La regia di Emma Dante è, ancora una volta, un meccanismo teatrale perfetto, capace di fondere il grottesco con il lirismo in una messa in scena di grande potenza visiva e fisica, accompagnata nei momenti salienti da una suggestiva scelta musicale (Passacaglia della vita (Bisogna morire) di Stefano Landi e Lascia ch’io pianga di Georg Friedrich Händel). Gli attori si muovono come ingranaggi di una macchina scenica implacabile, corpi e voci che costruiscono un ritmo suggestivo e feroce. Tra tutti, spicca l’interpretazione di Carmine Maringola, un sovrano spogliato di ogni autorità, un corpo vulnerabile che si contorce tra sofferenza e rassegnazione, restituendo con precisione la parabola tragica di un uomo ridotto a involucro, svuotato dalla bramosia altrui, ormai solo mero strumento di produzione.

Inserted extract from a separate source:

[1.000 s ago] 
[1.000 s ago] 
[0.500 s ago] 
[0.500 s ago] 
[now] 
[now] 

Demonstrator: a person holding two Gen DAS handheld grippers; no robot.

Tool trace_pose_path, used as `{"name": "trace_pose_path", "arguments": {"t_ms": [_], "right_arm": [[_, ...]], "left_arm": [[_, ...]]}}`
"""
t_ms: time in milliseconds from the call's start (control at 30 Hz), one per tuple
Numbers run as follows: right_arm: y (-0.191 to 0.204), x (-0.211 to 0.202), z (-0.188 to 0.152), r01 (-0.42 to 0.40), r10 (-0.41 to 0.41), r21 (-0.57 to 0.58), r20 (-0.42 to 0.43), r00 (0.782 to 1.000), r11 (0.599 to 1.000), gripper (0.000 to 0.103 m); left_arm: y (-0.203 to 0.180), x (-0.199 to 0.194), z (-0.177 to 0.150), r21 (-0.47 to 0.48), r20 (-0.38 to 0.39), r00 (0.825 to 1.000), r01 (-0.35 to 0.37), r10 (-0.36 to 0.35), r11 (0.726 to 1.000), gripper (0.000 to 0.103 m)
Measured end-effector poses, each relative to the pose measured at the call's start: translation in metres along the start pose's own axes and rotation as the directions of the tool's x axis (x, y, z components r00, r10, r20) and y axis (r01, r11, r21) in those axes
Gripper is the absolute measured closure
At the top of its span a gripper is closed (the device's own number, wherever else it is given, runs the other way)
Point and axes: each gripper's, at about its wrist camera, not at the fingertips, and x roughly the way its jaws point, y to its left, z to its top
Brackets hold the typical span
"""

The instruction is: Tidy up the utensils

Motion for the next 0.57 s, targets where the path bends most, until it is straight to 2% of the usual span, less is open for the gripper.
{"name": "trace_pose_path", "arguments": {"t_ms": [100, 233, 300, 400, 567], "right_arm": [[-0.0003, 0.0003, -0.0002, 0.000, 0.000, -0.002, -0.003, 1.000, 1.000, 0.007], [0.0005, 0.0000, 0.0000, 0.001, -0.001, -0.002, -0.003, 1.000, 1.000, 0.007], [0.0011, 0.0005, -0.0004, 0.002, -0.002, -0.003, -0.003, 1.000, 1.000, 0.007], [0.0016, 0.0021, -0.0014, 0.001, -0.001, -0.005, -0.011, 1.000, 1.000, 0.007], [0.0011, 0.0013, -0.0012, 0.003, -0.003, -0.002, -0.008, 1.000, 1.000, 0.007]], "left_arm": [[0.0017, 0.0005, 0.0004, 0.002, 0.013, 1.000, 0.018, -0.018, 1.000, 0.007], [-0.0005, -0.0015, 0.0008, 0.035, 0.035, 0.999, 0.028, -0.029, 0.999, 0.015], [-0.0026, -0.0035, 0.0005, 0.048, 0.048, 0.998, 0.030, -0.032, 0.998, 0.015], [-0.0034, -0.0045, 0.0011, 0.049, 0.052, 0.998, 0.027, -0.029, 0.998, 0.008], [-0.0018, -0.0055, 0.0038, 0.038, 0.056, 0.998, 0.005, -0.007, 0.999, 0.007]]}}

In “Re Chicchinella”, Emma Dante riesce a trasformare una fiaba antica in una riflessione contemporanea sulla natura umana, utilizzando il teatro come specchio deformante che riflette le nostre ombre più nascoste. Un cunto che attraversa i secoli e ci riguarda tutti: perché c’è sempre qualcuno pronto a nutrirsi della sofferenza altrui.